→ **GOAL OF THE EXERCISE**:
Using the data that follows, return exactly the lines from the one that contains "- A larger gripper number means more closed" through the one that contains "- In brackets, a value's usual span", ends included.

→ **RECORDED DATA**:

- - - - -

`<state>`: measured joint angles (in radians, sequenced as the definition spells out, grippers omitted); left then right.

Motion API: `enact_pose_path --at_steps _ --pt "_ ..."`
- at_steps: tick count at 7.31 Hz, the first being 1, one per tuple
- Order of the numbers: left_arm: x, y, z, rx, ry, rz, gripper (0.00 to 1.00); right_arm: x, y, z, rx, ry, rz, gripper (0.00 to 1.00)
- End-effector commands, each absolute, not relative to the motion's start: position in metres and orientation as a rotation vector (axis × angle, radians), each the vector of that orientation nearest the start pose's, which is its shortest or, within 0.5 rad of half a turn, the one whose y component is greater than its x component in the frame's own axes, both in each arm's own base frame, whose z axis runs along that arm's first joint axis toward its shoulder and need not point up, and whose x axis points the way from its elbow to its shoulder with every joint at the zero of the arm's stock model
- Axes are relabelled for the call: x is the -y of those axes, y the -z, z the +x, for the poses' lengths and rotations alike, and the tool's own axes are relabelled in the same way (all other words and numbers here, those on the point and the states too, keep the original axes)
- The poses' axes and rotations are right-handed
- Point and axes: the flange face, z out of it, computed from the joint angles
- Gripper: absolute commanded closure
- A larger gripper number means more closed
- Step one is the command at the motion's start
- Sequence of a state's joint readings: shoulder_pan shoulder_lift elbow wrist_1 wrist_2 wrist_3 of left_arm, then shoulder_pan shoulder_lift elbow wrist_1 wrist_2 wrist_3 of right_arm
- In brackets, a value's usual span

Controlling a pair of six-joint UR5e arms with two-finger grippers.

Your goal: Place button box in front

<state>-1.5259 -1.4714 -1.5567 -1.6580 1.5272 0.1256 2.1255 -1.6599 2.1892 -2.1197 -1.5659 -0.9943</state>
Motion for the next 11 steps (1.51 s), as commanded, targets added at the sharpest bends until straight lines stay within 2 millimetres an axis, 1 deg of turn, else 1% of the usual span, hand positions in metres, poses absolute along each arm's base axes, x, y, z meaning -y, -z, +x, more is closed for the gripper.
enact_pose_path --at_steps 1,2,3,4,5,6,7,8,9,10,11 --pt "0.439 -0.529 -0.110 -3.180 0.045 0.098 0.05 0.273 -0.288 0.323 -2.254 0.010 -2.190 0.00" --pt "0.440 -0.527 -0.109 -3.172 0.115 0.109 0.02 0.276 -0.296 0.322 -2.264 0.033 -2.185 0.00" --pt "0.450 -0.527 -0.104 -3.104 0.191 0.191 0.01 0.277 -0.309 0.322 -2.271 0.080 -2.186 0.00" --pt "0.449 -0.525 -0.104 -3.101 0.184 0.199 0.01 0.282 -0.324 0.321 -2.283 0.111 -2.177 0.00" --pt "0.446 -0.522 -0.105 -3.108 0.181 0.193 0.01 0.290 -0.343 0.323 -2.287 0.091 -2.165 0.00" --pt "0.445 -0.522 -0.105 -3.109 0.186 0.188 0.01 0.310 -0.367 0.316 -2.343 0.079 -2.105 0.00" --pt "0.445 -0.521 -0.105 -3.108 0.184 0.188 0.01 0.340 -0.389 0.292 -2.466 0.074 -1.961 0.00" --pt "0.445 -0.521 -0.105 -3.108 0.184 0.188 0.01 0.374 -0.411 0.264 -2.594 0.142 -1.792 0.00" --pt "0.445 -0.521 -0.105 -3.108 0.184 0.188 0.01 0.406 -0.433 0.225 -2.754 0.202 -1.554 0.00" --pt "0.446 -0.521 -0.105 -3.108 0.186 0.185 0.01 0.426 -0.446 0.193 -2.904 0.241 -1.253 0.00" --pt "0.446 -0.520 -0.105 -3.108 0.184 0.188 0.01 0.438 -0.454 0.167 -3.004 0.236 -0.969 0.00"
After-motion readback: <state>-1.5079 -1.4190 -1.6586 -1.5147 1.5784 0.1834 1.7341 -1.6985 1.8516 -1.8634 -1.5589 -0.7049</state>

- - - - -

→ **SOLUTION TO THE EXERCISE**:
- A larger gripper number means more closed
- Step one is the command at the motion's start
- Sequence of a state's joint readings: shoulder_pan shoulder_lift elbow wrist_1 wrist_2 wrist_3 of left_arm, then shoulder_pan shoulder_lift elbow wrist_1 wrist_2 wrist_3 of right_arm
- In brackets, a value's usual span

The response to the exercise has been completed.